ダルタニャンはもう何もかもぶちまけたくなった。アラミスが本当は女だということ、今のアラミスは本当のアラミスではないこと。全てを目の前にいる友人に話したくなった。本当のことを知ったら、ポルトスだって自分の気持ちをきっと分かってくれるに違いない。
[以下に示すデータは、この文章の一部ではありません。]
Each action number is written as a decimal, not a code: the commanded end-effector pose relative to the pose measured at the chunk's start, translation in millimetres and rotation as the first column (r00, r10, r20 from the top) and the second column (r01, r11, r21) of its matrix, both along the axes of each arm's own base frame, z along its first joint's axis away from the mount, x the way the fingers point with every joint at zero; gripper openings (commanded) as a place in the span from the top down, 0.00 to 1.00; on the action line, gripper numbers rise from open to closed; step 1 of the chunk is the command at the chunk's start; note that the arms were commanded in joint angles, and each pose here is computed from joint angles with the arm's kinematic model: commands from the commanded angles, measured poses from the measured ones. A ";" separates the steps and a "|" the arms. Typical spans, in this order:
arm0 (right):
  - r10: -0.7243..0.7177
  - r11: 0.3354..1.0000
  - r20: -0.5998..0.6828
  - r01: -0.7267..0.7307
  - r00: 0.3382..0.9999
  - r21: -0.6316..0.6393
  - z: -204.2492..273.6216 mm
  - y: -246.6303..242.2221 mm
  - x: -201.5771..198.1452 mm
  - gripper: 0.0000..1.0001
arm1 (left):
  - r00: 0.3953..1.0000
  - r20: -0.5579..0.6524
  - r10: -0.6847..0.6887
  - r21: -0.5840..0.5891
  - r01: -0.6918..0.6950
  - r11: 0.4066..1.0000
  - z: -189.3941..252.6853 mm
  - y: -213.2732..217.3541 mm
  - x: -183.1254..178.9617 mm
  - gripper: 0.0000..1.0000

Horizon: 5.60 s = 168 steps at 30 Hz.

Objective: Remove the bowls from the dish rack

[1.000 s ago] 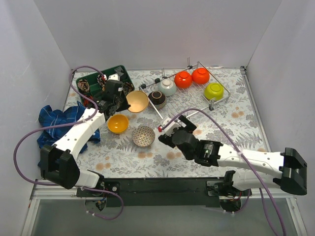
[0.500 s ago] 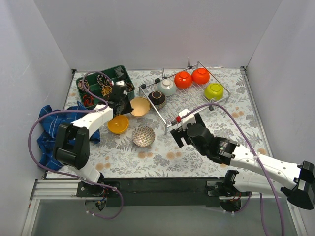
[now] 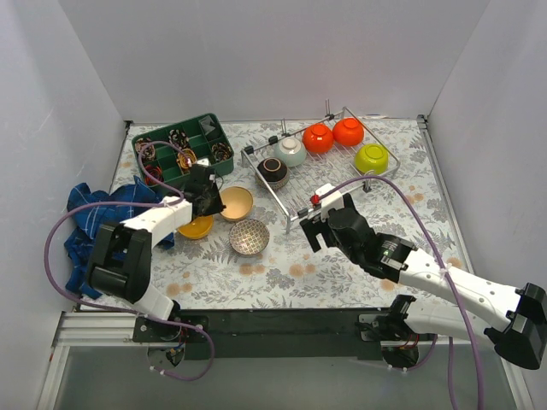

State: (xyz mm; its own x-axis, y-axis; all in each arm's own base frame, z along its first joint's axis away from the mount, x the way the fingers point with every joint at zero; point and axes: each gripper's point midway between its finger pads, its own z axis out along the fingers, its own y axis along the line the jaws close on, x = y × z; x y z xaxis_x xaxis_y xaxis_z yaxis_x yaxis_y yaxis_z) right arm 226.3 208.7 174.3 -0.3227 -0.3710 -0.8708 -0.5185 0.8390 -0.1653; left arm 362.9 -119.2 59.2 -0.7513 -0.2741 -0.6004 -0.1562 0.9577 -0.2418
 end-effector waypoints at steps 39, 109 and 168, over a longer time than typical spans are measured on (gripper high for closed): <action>-0.168 0.702 -0.544 0.487 0.822 0.520 28.6 110.0 191.0 0.01 | 0.979 0.201 0.045 -0.190 -0.006 0.982 128.4 14.8 -82.4 0.02; -0.070 0.727 -0.214 0.197 0.974 0.658 39.5 74.0 162.3 0.99 | 0.973 0.205 0.106 -0.289 -0.044 0.956 163.0 29.2 -151.6 0.02; 0.414 0.781 0.834 0.329 0.365 -0.532 119.2 106.8 -10.5 0.99 | 0.941 -0.224 -0.253 -0.521 0.103 0.847 134.1 -131.4 -96.7 0.54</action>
だが、そう思い口を開こうとした瞬間、ダルタニャンの脳裏に16年前、肩を震わせながらアトスとポルトスからもらった手紙を焼き捨てているアラミスの姿がちらついた。…やはり無理だ。自分には彼女の気持ちを裏切ることはできない。

ダルタニャンはこう言うのが精いっぱいだった。

「アラミスはここ数年で全く人が変わったんだ。君はもう何年も会ってないから分からないだろうが…。目的のために俺たちがいては邪魔だと思ったら、さっさと片付けるかもしれない」
「そうかぁ?」
「そうだよ」

公爵が自分達を捉えようとしたとき、釈放を進言したのはアトスで、アンリはただ傍観しているだけだったのだ。

「そうかなぁ…?」

ポルトスは、久しぶりに会った友人の姿を思い浮かべて言った。


「まぁでもいずれにしろ、会談に行かないわけにはいかんだろう」ポルトスは立ち上がると、ダルタニャンの肩をポンポンと叩いた。「行かなければ、俺たちが臆病風に取りつかれたと思われることになる。なに、街道で50人を相手に堂々と戦ったんだ。新王宮前広場で2人の旧友に会うのを恐れる必要はないさ」

―旧友、か。

ああやはりもどかしい。アラミスはなんて厄介なことをしてくれたのだろう。ため息をつきたいのをぐっと堪え、ダルタニャンは自分のことを心配してくれている友人に微笑みを返しながら言った。

「うん、そうだな行こう、ポルトス。充分武装していく必要はあるだろうが、君の言う通り、行かなければ臆病風に取りつかれたと思われることになるぜ」

2人は剣と銃を持つと、新王宮前広場へと向かった。